Chances are, you'll rely on Social Security to some extent in retirement. You may even wind up depending on those benefits for the bulk of your income. As such, it's crucial that you file for Social Security at the right age because it will dictate how much money you'll receive on a monthly basis.

If you're deep in the throes of that tough decision right now, you're probably not alone. But it's not an easy decision to make, so here are a few key questions that'll help you make the right choice.

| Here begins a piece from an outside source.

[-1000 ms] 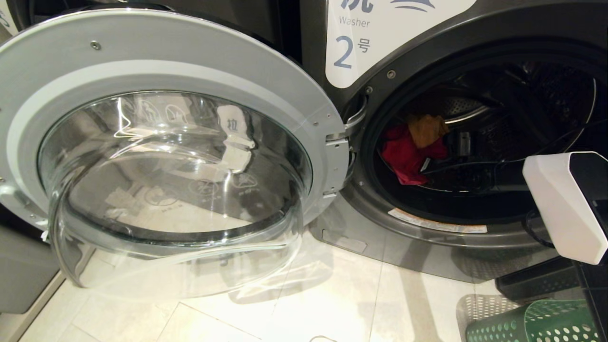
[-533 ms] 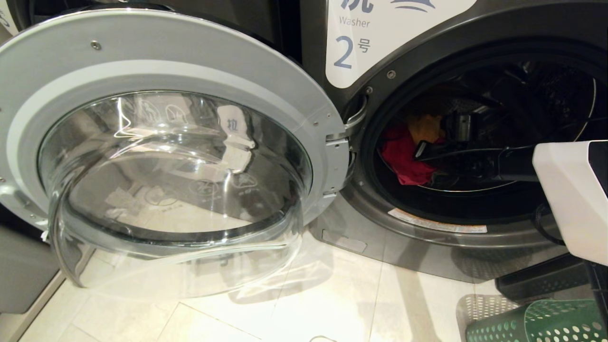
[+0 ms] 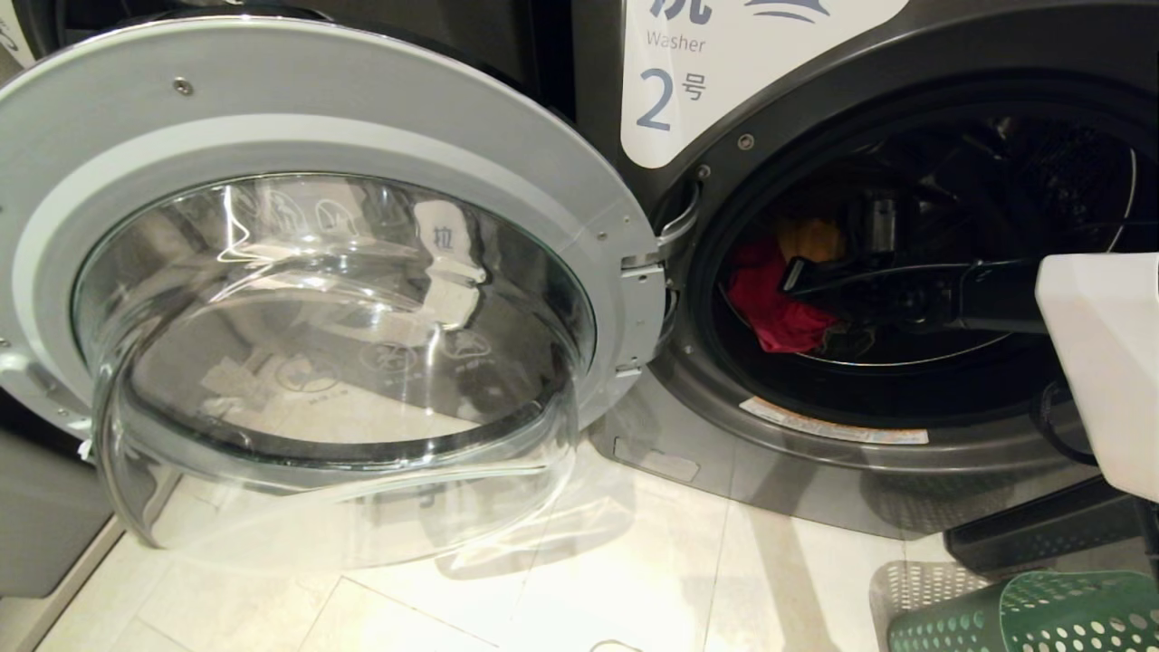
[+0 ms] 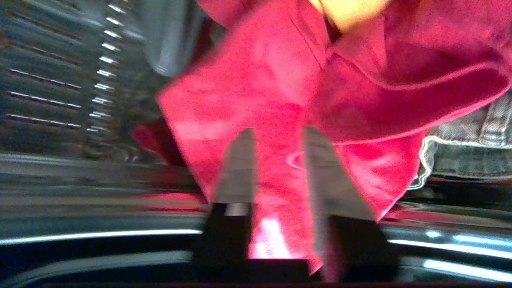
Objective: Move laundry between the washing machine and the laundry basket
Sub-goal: Pick a cloth and place it into the basket
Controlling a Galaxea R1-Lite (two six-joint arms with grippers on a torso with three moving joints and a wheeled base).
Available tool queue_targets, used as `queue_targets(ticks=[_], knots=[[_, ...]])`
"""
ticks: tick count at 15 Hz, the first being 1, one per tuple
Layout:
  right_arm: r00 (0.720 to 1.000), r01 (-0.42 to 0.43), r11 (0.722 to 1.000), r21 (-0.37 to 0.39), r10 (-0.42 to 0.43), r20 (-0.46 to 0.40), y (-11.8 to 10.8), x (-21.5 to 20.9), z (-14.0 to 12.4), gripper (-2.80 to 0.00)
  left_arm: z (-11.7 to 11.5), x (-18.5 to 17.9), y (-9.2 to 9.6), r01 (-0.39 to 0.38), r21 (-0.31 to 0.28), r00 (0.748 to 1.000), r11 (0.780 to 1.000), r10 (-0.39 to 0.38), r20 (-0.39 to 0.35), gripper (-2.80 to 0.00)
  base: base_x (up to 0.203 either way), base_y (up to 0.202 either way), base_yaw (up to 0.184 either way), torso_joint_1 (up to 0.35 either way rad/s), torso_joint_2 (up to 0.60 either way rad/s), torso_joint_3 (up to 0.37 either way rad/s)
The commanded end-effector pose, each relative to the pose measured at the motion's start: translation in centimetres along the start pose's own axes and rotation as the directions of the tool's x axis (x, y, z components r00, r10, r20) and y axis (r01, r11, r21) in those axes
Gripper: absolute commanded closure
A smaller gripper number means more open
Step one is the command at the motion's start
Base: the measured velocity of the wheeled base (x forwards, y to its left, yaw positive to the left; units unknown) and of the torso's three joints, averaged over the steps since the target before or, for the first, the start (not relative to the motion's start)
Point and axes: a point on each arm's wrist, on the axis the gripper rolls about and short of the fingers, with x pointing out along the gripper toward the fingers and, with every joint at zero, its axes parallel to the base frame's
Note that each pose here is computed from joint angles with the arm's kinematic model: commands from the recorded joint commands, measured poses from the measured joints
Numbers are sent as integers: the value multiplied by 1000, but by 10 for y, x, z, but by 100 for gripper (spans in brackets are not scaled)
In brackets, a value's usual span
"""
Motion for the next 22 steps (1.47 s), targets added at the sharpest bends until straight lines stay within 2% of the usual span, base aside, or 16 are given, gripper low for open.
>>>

1. Have I reached full retirement age?

You're allowed to start collecting Social Security as early as age 62, and while the Social Security Administration won't force you to file for benefits at age 70, that's generally considered the latest age to sign up since there's no financial incentive to wait past that point. Smack in the middle of that time frame is full retirement age, or FRA. That age isn't universal -- it's a factor of when you were born, as per the following table:

Year of Birth

Full Retirement Age

1943-1954

66

1955

66 and 2 months

1956

66 and 4 months

1957

66 and 6 months

1958

66 and 8 months

1959

66 and 10 months

1960 or later

67

DATA SOURCE: SOCIAL SECURITY ADMINISTRATION.

Once you reach FRA, you'll get the full monthly benefit you're entitled to based on your earnings history. By contrast, if you file before FRA, you'll face a reduction in benefits for each month you claim them early. As such, if you expect Social Security to spell the difference between covering your retirement expenses and not, it often pays to wait until at least FRA to sign up for it.

Older man with serious expression sitting at laptop

IMAGE SOURCE: GETTY IMAGES.

Incidentally, you can also delay your filing past FRA and score a permanent 8% boost in your benefits for each year you do, up until you turn 70. That's also a smart move if you're low on retirement savings and are concerned about keeping up with your expenses once your paycheck from work disappears.

2. Can I cover my expenses another way?

The sooner you sign up for Social Security, the sooner you get your money. But what if you're doing OK enough financially to hold off on filing a bit longer? The longer you wait, the higher monthly benefit you'll secure, so before you claim Social Security, take a look at your expenses and see if there's a different way of covering them.

For example, if you have some retirement savings, you can take withdrawals from your account to cover your living expenses. And while removing money from a 401(k) or IRA means not getting to invest it for added growth, remember that delaying Social Security past FRA gives you an automatic, guaranteed 8% boost in your benefits each year. You're by no means guaranteed that sort of return in your retirement portfolio, and if you've shifted toward safer investments, which near-retirees and retirees are often advised to do, you may not even see half that return on an annual basis.

Even if you don't have much retirement savings, you may have other means of covering the bills for an extra year or so, such as earnings from a part-time job or even renting out a portion of your home. Explore your options before rushing to file, as doing so could help you secure a higher benefit. 

3. Is my health in decent shape?

The better your health is going into retirement, the more it makes sense to delay benefits as long as possible. And on the flip side, if your health is poor and you're unlikely to live a long life, filing early is generally your best bet.

Imagine your monthly benefit at FRA (which we'll assume is 67) is $1,500 based on your earnings history. If you file for Social Security at 62, you'll reduce your monthly payments to $1,050, but you'll start collecting them five years sooner. If you only live until 74, which is a good 10 years below the average life expectancy for seniors today, you'll come out over $25,000 ahead in your lifetime by claiming benefits at 62 rather than waiting until FRA.

The opposite holds true if you live until 90. In that case, you should wait to file as long as possible. If you delay your $1,500-a-month benefit until 70, you'll not only boost it by $360 a month but you'll also come out over $32,000 ahead in your lifetime by waiting. As such, you'll need to assess your health and see what it might mean as far as your life expectancy is concerned.

The last thing you want to do is claim Social Security at the wrong time and regret that decision down the line. Read up on how the program works, study its rules, and answer the above questions. With any luck, that'll lead you to a solid choice that serves you well in retirement.